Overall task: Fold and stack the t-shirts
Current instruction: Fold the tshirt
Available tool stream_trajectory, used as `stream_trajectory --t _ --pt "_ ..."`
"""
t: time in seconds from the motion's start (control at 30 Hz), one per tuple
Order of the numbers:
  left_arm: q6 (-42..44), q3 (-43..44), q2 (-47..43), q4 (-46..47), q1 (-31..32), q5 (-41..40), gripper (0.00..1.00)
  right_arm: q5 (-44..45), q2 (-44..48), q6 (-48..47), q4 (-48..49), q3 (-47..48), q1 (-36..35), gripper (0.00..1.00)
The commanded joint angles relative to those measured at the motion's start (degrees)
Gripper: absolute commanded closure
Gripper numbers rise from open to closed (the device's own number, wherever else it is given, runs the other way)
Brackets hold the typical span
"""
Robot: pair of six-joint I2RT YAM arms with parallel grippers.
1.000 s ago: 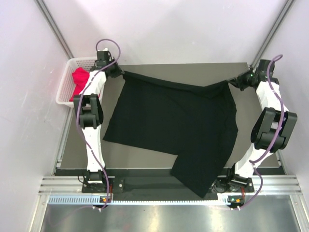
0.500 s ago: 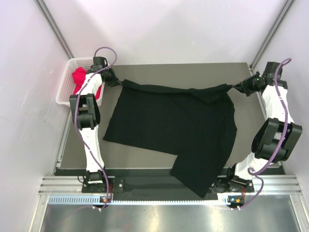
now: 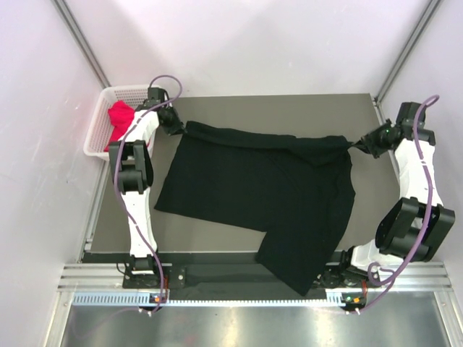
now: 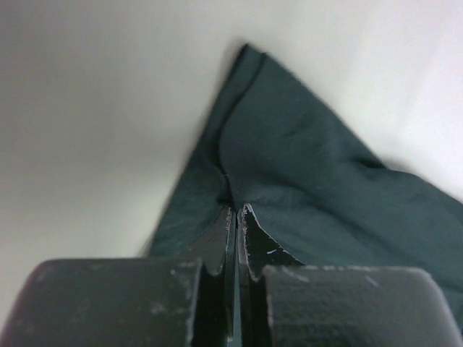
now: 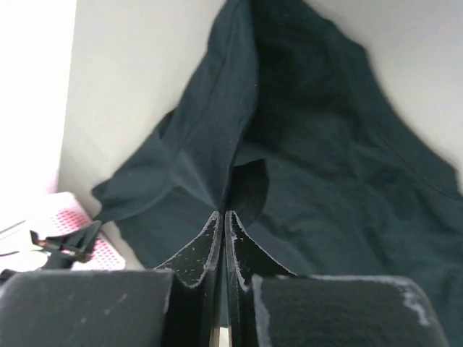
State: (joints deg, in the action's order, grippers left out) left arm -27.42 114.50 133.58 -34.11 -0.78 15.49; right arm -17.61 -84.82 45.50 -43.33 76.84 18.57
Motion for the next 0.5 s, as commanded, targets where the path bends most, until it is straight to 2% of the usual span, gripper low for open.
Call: stream_trajectory --t 0.0,0.2,0.47 --pt "0.88 -0.33 -4.99 -3.41 -0.37 -3.88 1.0 4.94 3.51 -3.48 -4.39 1.12 0.42 1.0" --pt "1.23 -2.08 -6.67 -4.21 -0.37 -6.17 1.0 7.41 5.8 -6.47 -8.35 0.25 0.5 1.0" --pt "1.4 -2.96 -5.26 -4.92 -0.37 -6.17 1.0 6.53 7.91 -7.26 -5.98 -8.8 -0.46 1.0"
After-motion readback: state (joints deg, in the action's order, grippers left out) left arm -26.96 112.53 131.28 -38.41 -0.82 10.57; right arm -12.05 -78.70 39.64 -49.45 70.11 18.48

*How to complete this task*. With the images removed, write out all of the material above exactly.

*Your response*.
Overall task: Fold and stack the t-shirts
Current instruction: Fold the tshirt
Available tool stream_trajectory, used as `stream_trajectory --t _ --pt "_ ..."`
"""
t: time in seconds from the motion's start (control at 30 Hz), one per tuple
Order of the numbers:
  left_arm: q6 (-42..44), q3 (-43..44), q2 (-47..43), q4 (-46..47), q1 (-31..32), q5 (-41..40), gripper (0.00..1.00)
  right_arm: q5 (-44..45), q2 (-44..48), q6 (-48..47), q4 (-48..49), q3 (-47..48), q1 (-36..35), gripper (0.00..1.00)
The commanded joint angles relative to those measured at the motion's start (degrees)
Gripper: absolute commanded closure
Gripper numbers rise from open to closed (the device's own number, wherever else it is given, runs the other way)
Brackets hold the typical span
"""
Robot: pair of six-joint I2RT YAM arms with parallel grippers.
1.000 s ago: 
0.500 s ago: 
now: 
now: 
now: 
State: (joints deg, in the action's order, grippers left out) left arm -27.42 114.50 133.58 -34.11 -0.78 15.49; right arm -17.61 -84.82 45.50 -43.33 76.84 18.57
Motion for the next 0.5 s, as commanded, targets where the path bends most, until it is straight to 2% of the usual span, gripper low for open.
Call: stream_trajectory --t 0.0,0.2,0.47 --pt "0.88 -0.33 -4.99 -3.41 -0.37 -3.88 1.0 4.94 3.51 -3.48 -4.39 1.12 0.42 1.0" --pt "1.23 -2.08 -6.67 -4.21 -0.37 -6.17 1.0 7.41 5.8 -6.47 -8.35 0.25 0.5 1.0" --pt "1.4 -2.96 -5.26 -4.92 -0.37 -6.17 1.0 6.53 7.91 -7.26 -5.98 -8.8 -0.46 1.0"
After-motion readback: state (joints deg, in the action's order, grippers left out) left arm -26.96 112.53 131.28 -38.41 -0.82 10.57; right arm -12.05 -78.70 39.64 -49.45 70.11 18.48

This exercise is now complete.